Davidsen’s Senta is an exemplary creation for which the composer’s unforgiving vocal writing appears to hold few challenges. The soprano not only produces spine tingling demonstrations of heroic singing with her reserves of vocal power, but also exhibits remarkable facility with tapering and shading her immense voice across a range of dynamic gradations. Her Ballade unfolds as a focal scene replete with striking musical and dramatic contrasts–her hypnotic trances imbued with an otherworldly, ethereal delicacy, her climactic moments unfurled with such sheer force and focus as to pin one against their seat during this charismatic feat of storytelling.

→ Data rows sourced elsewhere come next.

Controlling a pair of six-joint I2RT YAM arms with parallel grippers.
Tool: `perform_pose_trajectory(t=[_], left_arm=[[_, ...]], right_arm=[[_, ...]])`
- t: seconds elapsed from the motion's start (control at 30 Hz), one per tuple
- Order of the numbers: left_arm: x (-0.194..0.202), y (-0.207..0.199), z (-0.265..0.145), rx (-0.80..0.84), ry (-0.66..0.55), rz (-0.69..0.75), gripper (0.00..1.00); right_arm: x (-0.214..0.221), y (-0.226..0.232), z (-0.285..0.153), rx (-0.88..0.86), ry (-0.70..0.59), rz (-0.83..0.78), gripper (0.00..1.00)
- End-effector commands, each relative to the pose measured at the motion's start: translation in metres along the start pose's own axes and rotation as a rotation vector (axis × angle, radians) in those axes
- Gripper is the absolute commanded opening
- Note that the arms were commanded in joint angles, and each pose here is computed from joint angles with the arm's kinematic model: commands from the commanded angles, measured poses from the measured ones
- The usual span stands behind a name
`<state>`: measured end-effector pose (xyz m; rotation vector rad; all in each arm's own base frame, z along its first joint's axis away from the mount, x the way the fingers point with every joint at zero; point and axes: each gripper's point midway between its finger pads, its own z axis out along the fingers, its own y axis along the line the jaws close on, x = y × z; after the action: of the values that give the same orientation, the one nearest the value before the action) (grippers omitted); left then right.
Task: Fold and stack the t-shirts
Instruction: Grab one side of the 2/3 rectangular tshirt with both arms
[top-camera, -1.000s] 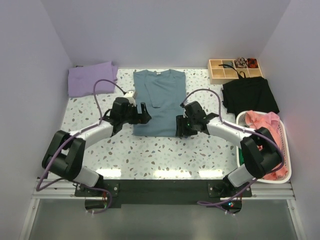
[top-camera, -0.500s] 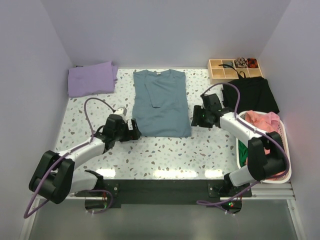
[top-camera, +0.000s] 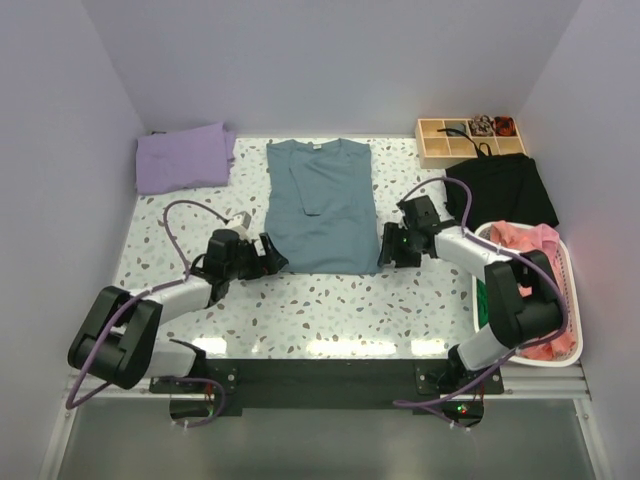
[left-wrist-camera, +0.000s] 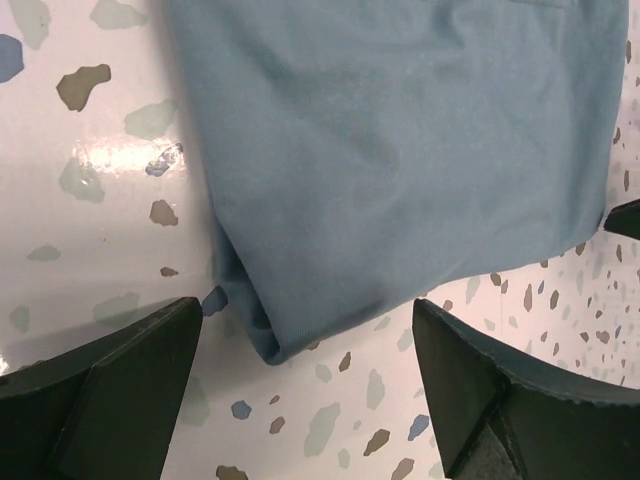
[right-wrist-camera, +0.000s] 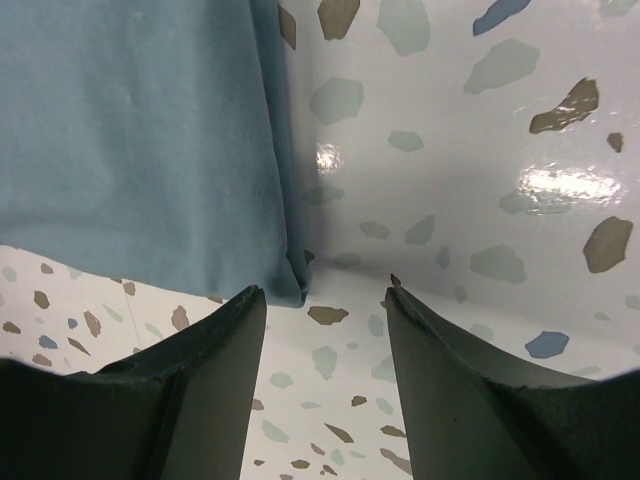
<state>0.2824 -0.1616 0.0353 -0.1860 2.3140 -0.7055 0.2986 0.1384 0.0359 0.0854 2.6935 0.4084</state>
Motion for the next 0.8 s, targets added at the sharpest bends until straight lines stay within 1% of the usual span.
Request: perform_pose_trajectory(t=[0.0, 0.13, 0.17, 0.23, 0.27, 0.33, 0.37, 0.43, 0.5, 0.53, 0.6, 0.63, 0.7, 0.73, 0.77], left_arm=[[0.025, 0.007, 0.007, 0.038, 0.079, -0.054, 0.91], [0.033, 0.004, 0.012, 0.078, 0.119, -0.059, 0.84], [0.036, 0.004, 0.011, 0.085, 0.132, -0.061, 0.81], [0.042, 0.006, 0.012, 0.084, 0.145, -0.072, 0.78], [0.043, 0.006, 0.012, 0.088, 0.149, -0.072, 0.75], [0.048, 0.007, 0.012, 0.089, 0.164, -0.076, 0.71], [0.049, 0.008, 0.012, 0.091, 0.169, -0.076, 0.65], [0.052, 0.008, 0.012, 0.094, 0.173, -0.078, 0.60], [0.054, 0.011, 0.012, 0.085, 0.176, -0.078, 0.50], [0.054, 0.011, 0.013, 0.083, 0.176, -0.077, 0.42], [0.056, 0.013, 0.014, 0.075, 0.182, -0.074, 0.31], [0.055, 0.014, 0.015, 0.072, 0.182, -0.073, 0.15], [0.058, 0.019, 0.016, 0.050, 0.197, -0.063, 0.00], [0.057, 0.020, 0.017, 0.044, 0.199, -0.055, 0.00], [0.055, 0.021, 0.018, 0.035, 0.194, -0.049, 0.00]], right_arm=[[0.009, 0.010, 0.010, -0.068, 0.038, 0.039, 0.56], [0.021, 0.013, 0.020, -0.103, 0.085, 0.075, 0.56], [0.021, 0.015, 0.022, -0.115, 0.085, 0.080, 0.56], [0.029, 0.018, 0.026, -0.139, 0.119, 0.100, 0.56], [0.028, 0.021, 0.028, -0.156, 0.118, 0.103, 0.56], [0.033, 0.023, 0.032, -0.172, 0.138, 0.119, 0.55], [0.035, 0.025, 0.035, -0.191, 0.148, 0.127, 0.55], [0.039, 0.025, 0.037, -0.195, 0.158, 0.141, 0.55], [0.042, 0.027, 0.040, -0.207, 0.166, 0.143, 0.54], [0.043, 0.026, 0.041, -0.206, 0.170, 0.146, 0.53], [0.045, 0.025, 0.043, -0.205, 0.173, 0.150, 0.44], [0.045, 0.025, 0.044, -0.204, 0.172, 0.151, 0.31], [0.042, 0.025, 0.044, -0.204, 0.158, 0.149, 0.17], [0.041, 0.025, 0.043, -0.203, 0.151, 0.147, 0.01], [0.040, 0.025, 0.042, -0.201, 0.147, 0.144, 0.00]])
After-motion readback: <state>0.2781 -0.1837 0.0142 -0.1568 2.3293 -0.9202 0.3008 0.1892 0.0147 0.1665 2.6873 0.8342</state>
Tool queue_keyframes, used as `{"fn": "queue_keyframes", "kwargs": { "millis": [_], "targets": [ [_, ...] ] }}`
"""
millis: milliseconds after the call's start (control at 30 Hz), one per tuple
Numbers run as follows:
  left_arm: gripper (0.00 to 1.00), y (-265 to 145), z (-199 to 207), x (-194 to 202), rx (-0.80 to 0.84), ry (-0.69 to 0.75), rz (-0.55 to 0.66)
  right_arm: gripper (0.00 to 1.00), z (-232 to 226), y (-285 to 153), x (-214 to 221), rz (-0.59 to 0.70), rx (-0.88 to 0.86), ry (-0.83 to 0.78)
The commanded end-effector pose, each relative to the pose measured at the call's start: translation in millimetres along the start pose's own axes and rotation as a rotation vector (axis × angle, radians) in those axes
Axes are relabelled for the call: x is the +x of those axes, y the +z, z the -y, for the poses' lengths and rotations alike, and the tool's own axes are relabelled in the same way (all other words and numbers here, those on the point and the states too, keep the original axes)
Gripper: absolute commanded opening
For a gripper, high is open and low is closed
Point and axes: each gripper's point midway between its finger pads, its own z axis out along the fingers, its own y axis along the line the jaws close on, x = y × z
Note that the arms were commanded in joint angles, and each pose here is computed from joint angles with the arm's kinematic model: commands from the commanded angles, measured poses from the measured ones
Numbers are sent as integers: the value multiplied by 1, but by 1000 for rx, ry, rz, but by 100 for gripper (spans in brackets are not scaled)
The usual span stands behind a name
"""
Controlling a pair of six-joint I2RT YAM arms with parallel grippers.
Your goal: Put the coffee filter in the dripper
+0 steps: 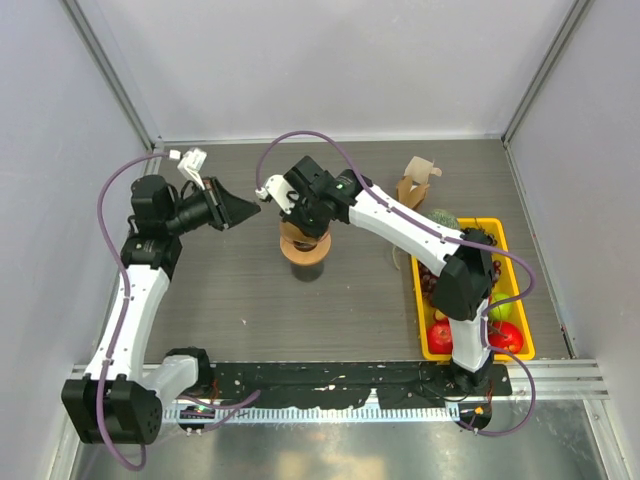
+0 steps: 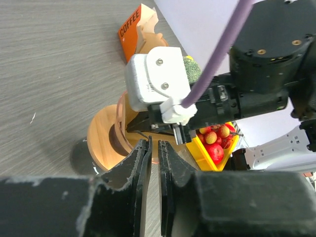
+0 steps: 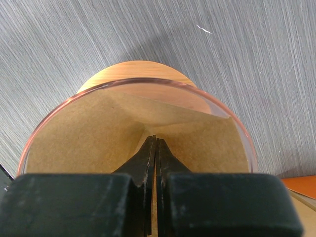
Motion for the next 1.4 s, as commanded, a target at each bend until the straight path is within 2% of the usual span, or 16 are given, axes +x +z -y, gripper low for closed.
{"fn": "queue_keyframes", "kwargs": {
  "millis": [0,133,300,833,1167,1367],
  "targets": [
    [16,9,5,-6,36,50,31,5,3,-34,-27,106,29,0],
    [10,20,-1,6,38,16,8,5,6,-35,-28,105,38,1],
    [8,31,-5,12,62,-38,-18,6,8,-42,-33,125,51,-1],
    [7,39,-1,33,75,-23,-87,5,17,-76,-42,194,82,7],
    [7,36,0,36,52,34,-114,5,22,-120,-46,280,100,34],
    [8,19,6,21,-18,198,-110,6,40,-171,-46,407,112,101]
  ]
}}
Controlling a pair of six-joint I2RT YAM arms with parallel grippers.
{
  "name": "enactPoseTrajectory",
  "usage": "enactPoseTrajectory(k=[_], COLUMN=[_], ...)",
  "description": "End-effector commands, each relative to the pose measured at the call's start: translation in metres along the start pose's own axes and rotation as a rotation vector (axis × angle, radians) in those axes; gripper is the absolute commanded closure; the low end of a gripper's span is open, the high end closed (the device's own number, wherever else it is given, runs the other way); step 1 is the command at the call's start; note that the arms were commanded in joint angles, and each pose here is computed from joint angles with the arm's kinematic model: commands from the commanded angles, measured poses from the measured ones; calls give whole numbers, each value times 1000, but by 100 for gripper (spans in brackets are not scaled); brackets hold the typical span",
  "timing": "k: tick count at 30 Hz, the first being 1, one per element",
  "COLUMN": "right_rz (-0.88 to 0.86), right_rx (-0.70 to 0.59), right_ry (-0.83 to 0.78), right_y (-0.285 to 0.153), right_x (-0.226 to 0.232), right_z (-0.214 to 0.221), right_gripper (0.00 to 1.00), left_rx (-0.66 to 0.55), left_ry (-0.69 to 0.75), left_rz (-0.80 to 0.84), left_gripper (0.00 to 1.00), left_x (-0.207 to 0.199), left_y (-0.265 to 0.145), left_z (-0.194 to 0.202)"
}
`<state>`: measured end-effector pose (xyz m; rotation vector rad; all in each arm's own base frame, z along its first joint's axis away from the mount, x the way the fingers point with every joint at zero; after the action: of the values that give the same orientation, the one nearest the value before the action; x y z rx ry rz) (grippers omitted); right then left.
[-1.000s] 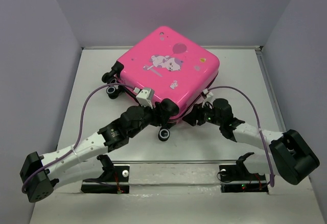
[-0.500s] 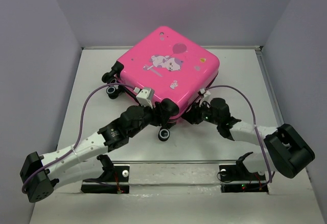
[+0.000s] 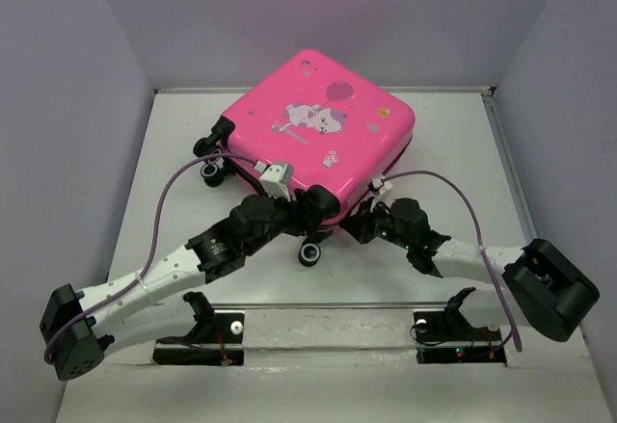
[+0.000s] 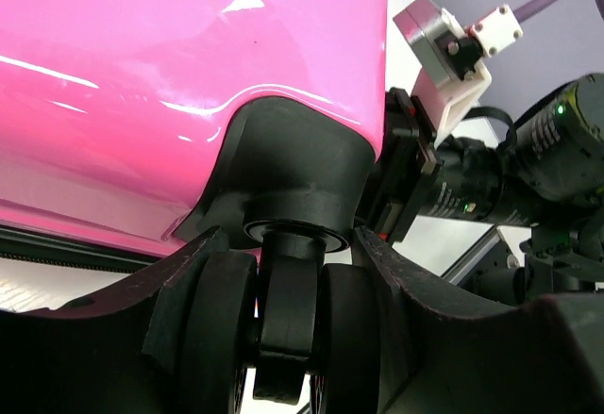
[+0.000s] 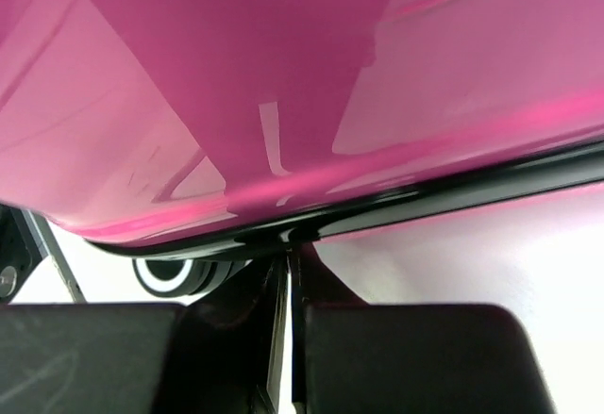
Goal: Pack the luggage
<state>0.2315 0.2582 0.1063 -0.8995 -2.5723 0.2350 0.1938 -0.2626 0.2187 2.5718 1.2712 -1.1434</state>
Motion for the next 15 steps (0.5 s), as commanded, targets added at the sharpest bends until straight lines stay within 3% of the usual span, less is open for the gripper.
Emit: enactPoseTrajectory(k=[1,9,12,15], right_rz=[26,-34,-42,-92], right_rx=[-126,-31,-45,-174], right_ry=[-40,-15,-22,51], right_y=[-3,-12,-11,-6], right_x=[17,76,102,123], right_z=[-24,14,15,-10], right_gripper=[93,93,93,93], left_rx=[-98,-111,-113,-111], left_ry=[-57,-61,-71,-82], left_rz=[81,92,115,164], left_gripper=[94,94,94,94], left_x=[-35,-45,-51,-68], left_y=[2,24,34,41], left_z=[-40,-62,-72,-82])
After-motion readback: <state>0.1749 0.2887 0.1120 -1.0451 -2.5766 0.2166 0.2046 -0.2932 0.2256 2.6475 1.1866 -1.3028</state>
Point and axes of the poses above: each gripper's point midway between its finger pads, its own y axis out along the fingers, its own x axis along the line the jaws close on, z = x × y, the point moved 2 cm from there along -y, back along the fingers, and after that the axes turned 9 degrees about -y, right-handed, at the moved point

Senta’s scenes with Erik and the Dutchman, too, exemplify Davidsen’s ability to instantaneously modulate her instrumental colorings and her vocal prowess to match the character’s mercurial mood shifts. As with the Ballade, Davidsen’s contribution to the great duet launches with a “träumen” shimmering with hushed rapture and builds up towards soaring majestic lines that underscore the character’s divine resolve to become the vessel for Holländer’s salvation.

The final Act culminates in an electrifying confrontation between Senta, Erik, and the Dutchman, wherein Davidsen unleashes scintillating phrases replete with searing high Bs that provide a worthy climax to her unique traversal of this protean character. Rather than highlighting the fanaticism and the psychosexual eroticism often explored by this role’s most famed exponents, Davidsen’s concept of Senta builds on the qualities of redemptive fervor familiar from her definitive portrayal of Elisabeth in Tannhäuser.

Gardner’s supporting cast rounds out an assemblage of fine artists who showcase an affinity for interpreting Wagner’s music. Stanislas de Barbeyrac, who recently found success in tailoring his repertory towards more dramatic roles, is the excellent Erik in this recording. Erik’s character is written to be as thankless and unsympathetic as his music is challenging to sing, but de Barbeyrac injects such beauty and sincerity into his singing that he transcends his character’s manipulative and irritating nature. His cavatina in the third Act provides a momentary island of repose and plangent vocalism within that turbulent and electrifying finale. Brindley Sherratt’s bass initially lacked firmness during Daland’s interactions with Holländer in the first Act but improved in resonance as the opera progressed. His reading of the character is appropriately venal and strangely likable and was strongest during his exchanges with Finley in the first Act.

The Hungarian contralto Anna Kissjudit is a true discovery of a talent, having sung Erda to great acclaim in Dmitri Tcherniakov’s production of the Ring at the Berlin Staatsoper. Hers is a vibrant contralto with an earthy, copper hue that commands attention with its generous and distinctive tone. It’s a pity that Mary has little to sing in this opera, so authoritative and playful a presence she was in her brief scenes, but the discography is nevertheless fortunate to capture this remarkable artist for posterity. Eirik Grøtvedt, a young artist who belongs within the ensemble of the Norwegian National Opera, wields a hauntingly beautiful, melancholic and warmly flickering tenor to the short part of the Steuermann. His ardent and sensitive reading elevates his brief appearance and augurs a potential future in parts like David in Meistersinger.

Despite some caveats about Gardner’s unrelentingly driven conducting and moments of vocal imbalance between Finley’s Dutchman and Davidsen’s larger-than-life Senta, Decca’s latest operatic recording stands as a compelling addition to the opera’s storied catalog of great performances. Certainly, this entire enterprise has proven to be a triumph and a showcase for Lise Davidsen’s extraordinary vocal gifts and for the commendable performances delivered by her colleagues and the Norwegian National Opera. If these Norwegian concert performances indeed mark both the debut and farewell of Davidsen’s Senta, listeners can be grateful that this Dutchman sets sail on such a triumphant final voyage.